Grid.ID - Hubungan jarak jauh (long-distance relationship/LDR) sering kali dianggap sebagai ujian terberat dalam menjaga kesetiaan. Banyak pasangan khawatir bahwa tidak adanya keintiman fisik, komunikasi yang terbatas, hingga rasa rindu yang tak kunjung tuntas dapat membuka celah untuk selingkuh. Namun, benarkah hubungan LDR lebih rentan terhadap perselingkuhan?
Menurut data, hanya 31% hubungan LDR yang berhasil bertahan dalam jangka panjang. Namun ketika berbicara soal perselingkuhan, ternyata angka infidelitas dalam hubungan jarak jauh tidak jauh berbeda dari hubungan biasa.
Mengutip Hello Prenup, Jumat (25/4/2025), ada sekitar 22% pasangan dalam LDR mengaku pernah berselingkuh. Itu merupakan angka yang tidak signifikan jika dibandingkan dengan 44% individu lajang atau 20% pasangan menikah di Amerika Serikat yang juga terlibat dalam selingkuh.
Ini menunjukkan bahwa godaan selingkuh tidak hanya mengintai pasangan yang terpisah jarak. Bahkan, bisa jadi mereka yang menjalin hubungan LDR justru lebih serius dan berkomitmen menjaga keutuhan hubungannya.
Misalnya, seperti mengatur waktu untuk video call hingga merencanakan pertemuan rutin. Usaha tersebut menunjukkan dedikasi mereka dalam menjaga keutuhan hubungan, yang belum tentu dimiliki oleh pasangan yang tinggal berdekatan.
Namun demikian, tantangan dalam LDR memang tidak bisa diabaikan. Perselingkuhan bisa terjadi dalam berbagai bentuk, tidak hanya fisik.
Ada pula bentuk selingkuh emosional, di mana seseorang menjalin kedekatan batin dengan orang lain di luar hubungan utamanya, serta micro-cheating, seperti menggoda orang lain secara halus lewat pesan atau media sosial. Ketiga bentuk perselingkuhan ini dapat muncul lebih mudah dalam LDR jika pasangan tidak menjaga komunikasi dan batasan yang jelas.

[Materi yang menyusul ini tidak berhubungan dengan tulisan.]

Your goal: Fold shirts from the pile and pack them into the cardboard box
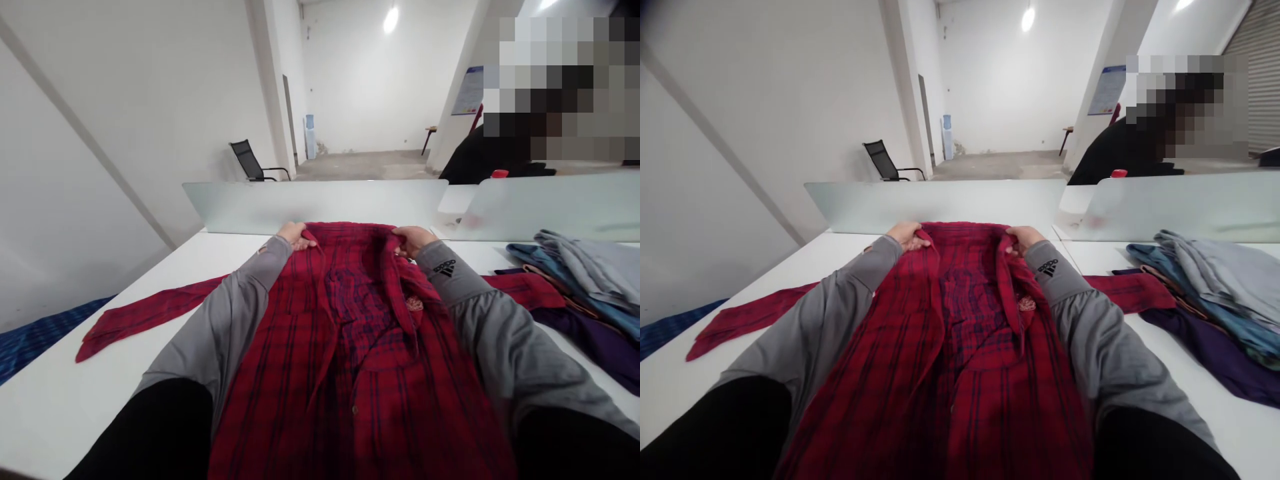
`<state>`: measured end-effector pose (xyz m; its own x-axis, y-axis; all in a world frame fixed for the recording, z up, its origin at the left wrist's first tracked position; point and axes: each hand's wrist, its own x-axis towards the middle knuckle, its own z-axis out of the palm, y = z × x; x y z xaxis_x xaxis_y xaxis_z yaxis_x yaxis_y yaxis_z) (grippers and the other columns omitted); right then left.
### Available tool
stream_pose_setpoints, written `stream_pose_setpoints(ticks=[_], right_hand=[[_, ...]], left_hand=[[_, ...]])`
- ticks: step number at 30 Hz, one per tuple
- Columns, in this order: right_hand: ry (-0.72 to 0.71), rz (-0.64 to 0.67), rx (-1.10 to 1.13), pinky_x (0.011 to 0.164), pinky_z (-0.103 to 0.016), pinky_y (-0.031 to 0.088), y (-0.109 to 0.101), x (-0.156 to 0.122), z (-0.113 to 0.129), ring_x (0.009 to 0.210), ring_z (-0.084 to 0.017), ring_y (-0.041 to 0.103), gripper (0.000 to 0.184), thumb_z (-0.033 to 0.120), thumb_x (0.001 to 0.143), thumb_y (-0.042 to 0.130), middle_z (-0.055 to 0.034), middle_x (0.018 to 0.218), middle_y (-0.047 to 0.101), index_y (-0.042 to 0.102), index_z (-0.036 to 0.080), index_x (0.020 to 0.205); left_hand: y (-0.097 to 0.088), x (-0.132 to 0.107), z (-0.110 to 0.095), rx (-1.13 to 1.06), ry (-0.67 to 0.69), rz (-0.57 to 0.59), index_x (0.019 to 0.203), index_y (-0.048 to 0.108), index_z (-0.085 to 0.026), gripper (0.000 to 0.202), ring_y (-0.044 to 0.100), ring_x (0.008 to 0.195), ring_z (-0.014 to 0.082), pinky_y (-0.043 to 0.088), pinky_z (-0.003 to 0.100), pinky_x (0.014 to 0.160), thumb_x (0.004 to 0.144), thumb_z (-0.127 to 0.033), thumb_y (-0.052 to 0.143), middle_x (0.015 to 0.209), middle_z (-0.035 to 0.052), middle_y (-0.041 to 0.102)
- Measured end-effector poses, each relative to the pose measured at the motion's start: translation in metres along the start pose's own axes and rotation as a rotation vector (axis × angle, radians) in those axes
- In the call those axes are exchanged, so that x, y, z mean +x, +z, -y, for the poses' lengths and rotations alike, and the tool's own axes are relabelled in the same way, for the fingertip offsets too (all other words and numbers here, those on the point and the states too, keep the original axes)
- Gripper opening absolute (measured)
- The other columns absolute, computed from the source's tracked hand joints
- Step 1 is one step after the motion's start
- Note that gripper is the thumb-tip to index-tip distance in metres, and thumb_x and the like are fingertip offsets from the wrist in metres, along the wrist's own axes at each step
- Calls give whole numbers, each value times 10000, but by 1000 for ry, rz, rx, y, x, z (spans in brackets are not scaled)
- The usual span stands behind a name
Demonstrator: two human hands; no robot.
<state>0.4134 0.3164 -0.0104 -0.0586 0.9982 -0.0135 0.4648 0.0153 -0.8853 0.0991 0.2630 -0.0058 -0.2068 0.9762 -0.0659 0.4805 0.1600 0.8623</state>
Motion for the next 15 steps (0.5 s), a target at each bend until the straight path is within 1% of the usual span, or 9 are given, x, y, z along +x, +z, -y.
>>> stream_pose_setpoints(ticks=[2,4,6,8,10,11,13,14,15], right_hand=[[13,61,153,584,-341,542,11,4,11,629,-198,645,107,240,878,445,-43,614,601,500,188,803],[9,100,275,617,-346,558,27,6,15,676,-194,667,104,257,901,424,-40,653,618,476,197,834],[0,123,358,664,-352,562,46,6,10,739,-187,678,108,302,910,438,-31,708,633,460,212,855],[-14,135,402,692,-360,560,67,5,0,791,-186,675,142,358,887,499,-19,760,647,452,227,860],[-33,135,408,705,-370,557,84,4,-11,834,-200,667,199,393,834,582,-20,797,659,463,235,858],[-44,125,401,710,-370,556,90,3,-16,851,-207,663,214,391,808,611,-25,814,664,474,234,859],[-71,73,372,733,-350,549,91,2,-22,879,-202,658,197,353,788,618,-34,858,668,501,228,885],[-86,32,348,747,-334,544,86,2,-25,888,-193,656,181,325,790,600,-35,881,668,514,223,912],[-99,-12,321,761,-326,537,76,0,-28,891,-186,654,178,296,790,577,-35,897,668,526,216,941]], left_hand=[[7,10,-12,-97,30,17,1003,542,-83,281,696,736,190,532,270,656,900,-322,436,767,127,691],[21,18,-13,-140,47,22,995,532,-118,266,694,776,174,533,272,693,916,-348,422,833,111,691],[39,23,-4,-134,56,16,982,527,-150,249,682,839,164,533,289,739,932,-358,399,901,94,689],[58,25,12,-86,69,-1,997,522,-163,213,659,923,170,527,324,795,929,-333,413,976,93,684],[72,21,30,-12,100,-15,1031,526,-153,185,629,1011,189,506,357,872,892,-266,480,1063,112,670],[76,17,37,28,124,-20,1050,531,-143,202,615,1053,197,486,364,917,867,-225,511,1111,125,656],[78,3,50,107,190,-36,1094,540,-125,259,575,1140,209,425,359,1014,839,-168,533,1207,145,617],[77,-7,55,144,228,-47,1117,543,-122,280,545,1188,215,386,356,1058,840,-161,529,1251,149,593],[74,-19,59,178,268,-58,1137,545,-122,292,507,1236,220,346,355,1096,849,-168,522,1291,150,568]])
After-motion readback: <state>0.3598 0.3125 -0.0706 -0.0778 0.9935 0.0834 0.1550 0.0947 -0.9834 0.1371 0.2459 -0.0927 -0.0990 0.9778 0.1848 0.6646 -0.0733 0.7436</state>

Salah satu faktor pemicu selingkuh dalam hubungan jarak jauh adalah keterbatasan fisik. Ketidakhadiran pasangan dalam kehidupan sehari-hari dapat menciptakan kekosongan yang mendorong seseorang mencari kenyamanan dari orang lain. Selain itu, perbedaan zona waktu, tekanan finansial untuk bertemu, hingga miskomunikasi juga bisa memperburuk situasi dan membuat kepercayaan terkikis.
Untuk mencegah perselingkuhan, pasangan LDR perlu membangun fondasi hubungan yang kuat. Komunikasi terbuka dan rutin adalah kunci.
Tidak cukup hanya bertukar kabar, tetapi juga berbagi perasaan, harapan, bahkan kekhawatiran secara jujur. Menyepakati batasan dalam berinteraksi dengan orang lain juga penting, agar tidak terjadi kesalahpahaman.
Teknologi pun bisa menjadi sekutu dalam memperkuat koneksi. Aplikasi video call, pesan instan, hingga permainan daring dapat menjaga kedekatan emosional meski fisik terpisah.
Di sisi lain, merencanakan pertemuan secara berkala bisa memberikan harapan dan antusiasme dalam hubungan. Harapan untuk bertemu menjadi semacam “cahaya di ujung terowongan” yang membuat perjuangan LDR lebih bermakna.
Meskipun tantangan dalam hubungan jarak jauh nyata adanya, perselingkuhan tetaplah sebuah pilihan, bukan takdir. Keputusan untuk selingkuh tidak hanya dipicu oleh jarak, tetapi juga oleh kondisi psikologis dan kedewasaan emosional masing-masing individu. Artinya, perselingkuhan bisa saja terjadi dalam hubungan yang dekat sekalipun jika komitmen dan kepercayaan tidak dibangun dengan baik.
Akhirnya, pertanyaan apakah LDR lebih rentan terhadap selingkuh tidak bisa dijawab dengan ya atau tidak secara mutlak. Semua kembali pada kualitas hubungan dan komitmen pasangan. Jarak mungkin bisa memisahkan raga, tapi tidak semestinya memisahkan hati — selama ada usaha, kepercayaan, dan kesetiaan yang dijaga bersama.